The three warships have cost well over $7 billion each, and having suffered from poorly functioning weapons, stalling engines and an underperformance in their stealth capabilities among other shortcomings. They have almost entirely failed to fulfil the originally intended role of multipurpose destroyer warships, while the scale of cost overruns alone brings the viability of the program into question even if the destroyers were able to function as intended. To salvage some use out of the costly ships, the U.S. Navy has considered either conversion into dedicated ship hunters, sacrificing complex anti aircraft and anti submarine capabilities for a specialised long range anti ship role, or nuclear strike platforms.
While the prevalence of nuclear weapon deployments onboard U.S. Navy surface vessels has notably declined since the end of the Cold War, in part to reduce the high costs of maintaining such platforms, the reemergence of near peer adversaries is set to precipitate the reemergence of nuclear armed warships. The U.S. Strategic Command is currently actively considering the deployment of low yield nuclear weapons aboard its Zumwalt Class warships – according to the commander of U.S. Strategic Command, General John Hyten.

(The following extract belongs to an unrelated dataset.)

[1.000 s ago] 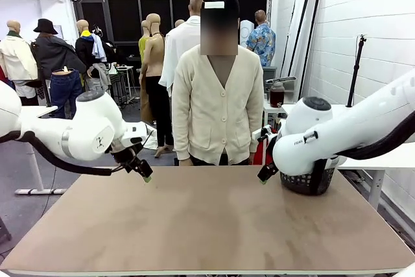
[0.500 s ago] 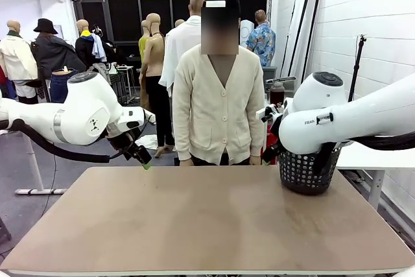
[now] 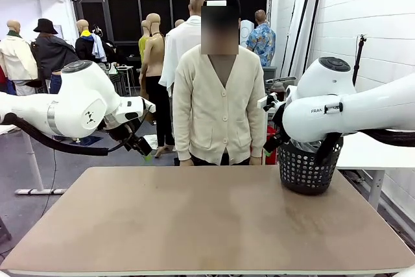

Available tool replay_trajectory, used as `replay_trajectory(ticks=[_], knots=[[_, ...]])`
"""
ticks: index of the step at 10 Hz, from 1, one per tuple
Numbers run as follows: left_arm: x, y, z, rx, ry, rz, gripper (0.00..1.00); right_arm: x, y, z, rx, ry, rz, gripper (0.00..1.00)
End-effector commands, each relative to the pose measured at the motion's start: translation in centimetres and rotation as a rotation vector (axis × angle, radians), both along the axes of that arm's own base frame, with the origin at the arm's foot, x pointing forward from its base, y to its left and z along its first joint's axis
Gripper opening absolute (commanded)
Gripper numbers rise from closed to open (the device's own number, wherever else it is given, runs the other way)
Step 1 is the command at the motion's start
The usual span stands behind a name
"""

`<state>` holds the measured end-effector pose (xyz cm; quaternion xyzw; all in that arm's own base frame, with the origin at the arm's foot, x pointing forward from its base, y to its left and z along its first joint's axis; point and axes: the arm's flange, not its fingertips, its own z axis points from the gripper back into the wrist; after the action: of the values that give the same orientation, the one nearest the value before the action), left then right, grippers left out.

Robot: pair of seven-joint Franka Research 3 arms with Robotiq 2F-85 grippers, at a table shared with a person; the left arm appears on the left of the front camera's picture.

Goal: Fold the training pants.
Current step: Grab both ends of the Training pants handed by a person.

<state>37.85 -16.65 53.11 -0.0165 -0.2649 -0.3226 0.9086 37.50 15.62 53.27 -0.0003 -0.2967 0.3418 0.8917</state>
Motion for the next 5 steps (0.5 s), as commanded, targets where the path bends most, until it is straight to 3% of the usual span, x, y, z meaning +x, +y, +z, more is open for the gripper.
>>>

As per the 2018 Nuclear Posture Review (NPR), the Trump administration has sought to expand the role of the low yield nuclear weapons, those with tactical rather than strategic uses, in the military. At a keynote address in Washington, D.C. on February 16 General Hyten noted: “It’s important to know that the NPR, when it talks about the Sea Launched Cruise Missile, does not say ‘Submarine-Launched Cruise Missile.’” The Navy is thus set to receive both a sea launched ballistic missile (SLBM) and a new sea launched cruise missile (SLCM) carrying tactical nuclear warheads, both of which are to be deployed from surface vessels such as destroyers. Repurposed Zumwalt Class warships could well prove ideal for deploying such weapons.